§ **Problem to solve**
Lines in which "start" appears should be pulled from the data below.

§ **Data block**
# # # # #

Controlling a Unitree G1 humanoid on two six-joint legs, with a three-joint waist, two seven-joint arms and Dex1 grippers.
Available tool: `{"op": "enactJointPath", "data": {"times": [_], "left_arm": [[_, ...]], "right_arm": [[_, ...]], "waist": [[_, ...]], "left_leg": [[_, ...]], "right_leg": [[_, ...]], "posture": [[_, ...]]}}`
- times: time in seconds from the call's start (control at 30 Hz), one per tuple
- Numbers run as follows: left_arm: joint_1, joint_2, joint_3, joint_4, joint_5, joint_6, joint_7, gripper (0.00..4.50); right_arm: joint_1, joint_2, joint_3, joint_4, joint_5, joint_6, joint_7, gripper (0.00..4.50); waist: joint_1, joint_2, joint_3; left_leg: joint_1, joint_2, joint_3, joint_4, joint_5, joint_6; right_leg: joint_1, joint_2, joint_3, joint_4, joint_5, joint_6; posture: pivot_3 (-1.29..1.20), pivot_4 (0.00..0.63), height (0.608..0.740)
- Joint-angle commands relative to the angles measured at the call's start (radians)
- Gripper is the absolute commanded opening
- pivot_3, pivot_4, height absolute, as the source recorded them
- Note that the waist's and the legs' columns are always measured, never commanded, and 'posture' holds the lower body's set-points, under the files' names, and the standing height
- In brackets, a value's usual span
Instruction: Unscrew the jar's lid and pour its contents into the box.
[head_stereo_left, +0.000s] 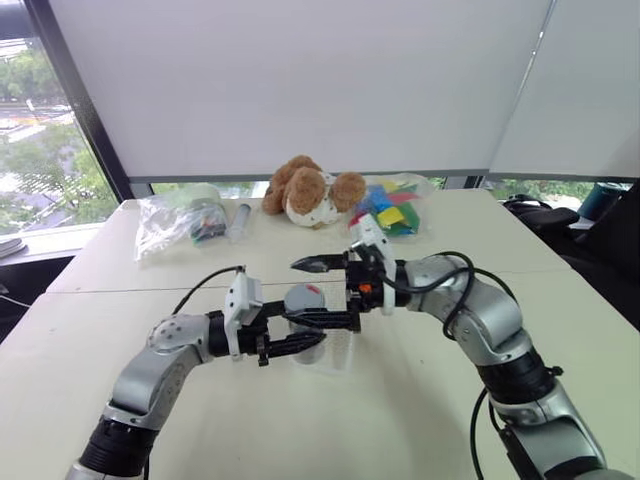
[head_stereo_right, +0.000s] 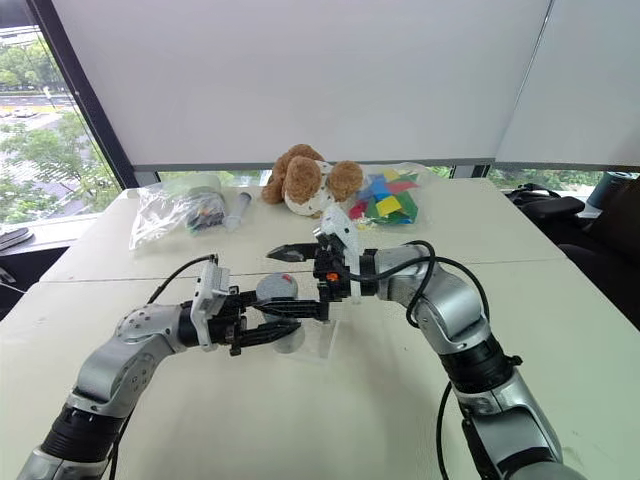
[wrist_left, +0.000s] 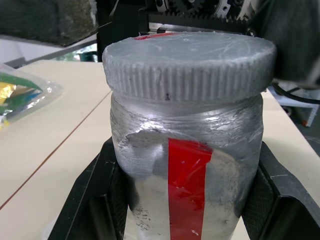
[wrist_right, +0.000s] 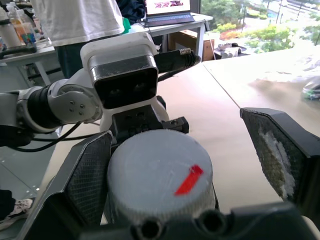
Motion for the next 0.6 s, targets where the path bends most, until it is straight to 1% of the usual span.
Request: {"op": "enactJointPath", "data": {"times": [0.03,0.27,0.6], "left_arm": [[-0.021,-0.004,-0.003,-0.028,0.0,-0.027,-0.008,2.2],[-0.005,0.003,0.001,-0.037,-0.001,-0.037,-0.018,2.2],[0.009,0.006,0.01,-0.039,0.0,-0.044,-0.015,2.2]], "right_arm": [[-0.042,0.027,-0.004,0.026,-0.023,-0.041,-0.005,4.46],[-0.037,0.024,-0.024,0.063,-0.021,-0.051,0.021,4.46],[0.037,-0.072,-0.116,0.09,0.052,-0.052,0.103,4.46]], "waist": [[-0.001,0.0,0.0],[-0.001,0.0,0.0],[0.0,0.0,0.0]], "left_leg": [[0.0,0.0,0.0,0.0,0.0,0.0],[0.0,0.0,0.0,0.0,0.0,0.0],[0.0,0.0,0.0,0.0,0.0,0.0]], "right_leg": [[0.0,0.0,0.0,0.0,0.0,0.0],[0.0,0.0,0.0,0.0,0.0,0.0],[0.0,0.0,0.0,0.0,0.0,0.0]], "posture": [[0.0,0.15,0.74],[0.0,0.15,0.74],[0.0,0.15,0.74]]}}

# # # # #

§ **Written answer**
- times: time in seconds from the call's start (control at 30 Hz), one per tuple
- Joint-angle commands relative to the angles measured at the call's start (radians)

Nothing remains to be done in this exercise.